Updating the inline policies of user, group or role will automatically update the CMDB of the parent user, group or role respectively.

5.5.2 (2020-06-02)

Bug fixes

The credential report CMDB control would sometimes error out when attempting to generate a new credential report. This issue has now been fixed.

5.5.1 (2020-05-26)

Bug fixes

After updating a role's trust policy, the role's AKA would be incorrectly updated to no longer include the AWS account ID, e.g., arn:aws:iam:::role/my-role. This has been fixed and the updating a role's trust policy will no longer cause the role's AKA to become malformed. However, roles that have had their AKA modified will remain malformed, so in an upcoming version, a control will be added that fixes these AKAs automatically.
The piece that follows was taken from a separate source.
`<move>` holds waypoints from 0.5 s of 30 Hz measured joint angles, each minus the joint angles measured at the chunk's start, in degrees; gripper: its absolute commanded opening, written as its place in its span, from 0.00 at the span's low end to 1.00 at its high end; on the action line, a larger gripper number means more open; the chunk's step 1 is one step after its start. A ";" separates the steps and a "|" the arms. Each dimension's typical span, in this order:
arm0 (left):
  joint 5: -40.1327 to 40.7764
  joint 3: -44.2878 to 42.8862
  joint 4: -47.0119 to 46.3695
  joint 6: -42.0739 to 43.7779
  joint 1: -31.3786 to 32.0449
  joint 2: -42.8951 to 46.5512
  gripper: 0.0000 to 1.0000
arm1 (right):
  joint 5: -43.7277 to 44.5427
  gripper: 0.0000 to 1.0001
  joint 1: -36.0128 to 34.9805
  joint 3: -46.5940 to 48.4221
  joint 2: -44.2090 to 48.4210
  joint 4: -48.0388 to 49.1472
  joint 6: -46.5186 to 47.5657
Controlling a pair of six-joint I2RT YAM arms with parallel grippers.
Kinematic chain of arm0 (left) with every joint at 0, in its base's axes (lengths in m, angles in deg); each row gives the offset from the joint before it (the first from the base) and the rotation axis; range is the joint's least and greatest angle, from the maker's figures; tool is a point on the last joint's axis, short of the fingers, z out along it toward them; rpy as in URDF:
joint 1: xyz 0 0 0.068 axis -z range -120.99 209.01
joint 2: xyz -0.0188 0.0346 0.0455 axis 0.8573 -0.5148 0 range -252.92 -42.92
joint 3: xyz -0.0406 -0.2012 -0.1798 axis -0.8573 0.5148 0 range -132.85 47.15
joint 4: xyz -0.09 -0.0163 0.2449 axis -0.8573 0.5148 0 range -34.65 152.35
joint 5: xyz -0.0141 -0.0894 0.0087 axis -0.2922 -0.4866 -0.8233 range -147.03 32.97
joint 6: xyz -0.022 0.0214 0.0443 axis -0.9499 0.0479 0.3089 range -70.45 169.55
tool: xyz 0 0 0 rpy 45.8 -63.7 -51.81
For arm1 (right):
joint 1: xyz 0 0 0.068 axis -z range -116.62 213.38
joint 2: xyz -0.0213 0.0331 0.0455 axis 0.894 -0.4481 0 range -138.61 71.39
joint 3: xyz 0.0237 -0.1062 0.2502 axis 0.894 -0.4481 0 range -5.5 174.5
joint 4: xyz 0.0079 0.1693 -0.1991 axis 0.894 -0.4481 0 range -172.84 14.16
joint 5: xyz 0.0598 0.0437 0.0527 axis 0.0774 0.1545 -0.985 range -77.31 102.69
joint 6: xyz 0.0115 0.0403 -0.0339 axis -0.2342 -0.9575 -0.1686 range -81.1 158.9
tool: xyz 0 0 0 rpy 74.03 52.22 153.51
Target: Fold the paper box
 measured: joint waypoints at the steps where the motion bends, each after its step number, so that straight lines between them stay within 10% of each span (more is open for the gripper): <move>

As this control is not available yet, a workaround to fix these roles' AKAs today is to re-run their CMDB controls.

5.5.0 (2020-05-19)

What's new?

Support for policy values Enforce: User Mode and Check: User Mode has been temporarily withdrawn from AWS > Turbot > Permissions policy. Please note that the changes are backward compatible and it is not going to affect any previous policy settings.
AWS > Turbot > Permissions > Superuser Boundary policy when set to No Boundary disables the boundary policy settings on the superuser role. The change is supported in TE ^5.19.0
AWS > Turbot > Permissions > Lockdown > API Boundary allows you to define a list of APIs that will be allowed in the Turbot boundary policy. The change is supported in TE ^5.19.0

Bug fixes

AWS > IAM > Role > Boundary and AWS > IAM > User > Boundary controls will now remain in skipped state for Turbot managed roles and user instead of invalid state.
The AWS > IAM > Credential Report > CMDB control was not retrying properly if the credential report was in the middle of being created. This has been fixed.

Policy Types

AWS > Turbot > Permissions > Lockdown > API Boundary
AWS > Turbot > Permissions > Superuser Boundary

5.4.2 (2020-05-08)

Bug fixes

After detaching a policy from a group, role, or user, the parent was not automatically updated with its current policy attachments. This has been fixed.
After creating a user, we would fail to create it in CMDB due to an incorrect resource parent when creating its user group membership resource. Users are now populating the workspace once again.
Newly created access keys were created incorrectly under the AWS account instead of the user. Now access keys are created under the user, which should be immensely more useful.

5.4.1 (2020-05-06)

Bug fixes

The default value of the AWS > IAM > Role > Boundary and AWS > IAM > User > Boundary policies was changed from Check or Enforce per AWS > Turbot > Permissions to Skip. Now any pre-existing boundary permissions for roles and users will not automatically be replaced as they are discovered by Turbot. If you would still like Turbot to enforce boundary permissions by default for roles and users, please set the AWS > IAM > Role > Boundary and AWS > IAM > User > Boundary policies to Check or Enforce per AWS > Turbot > Permissions.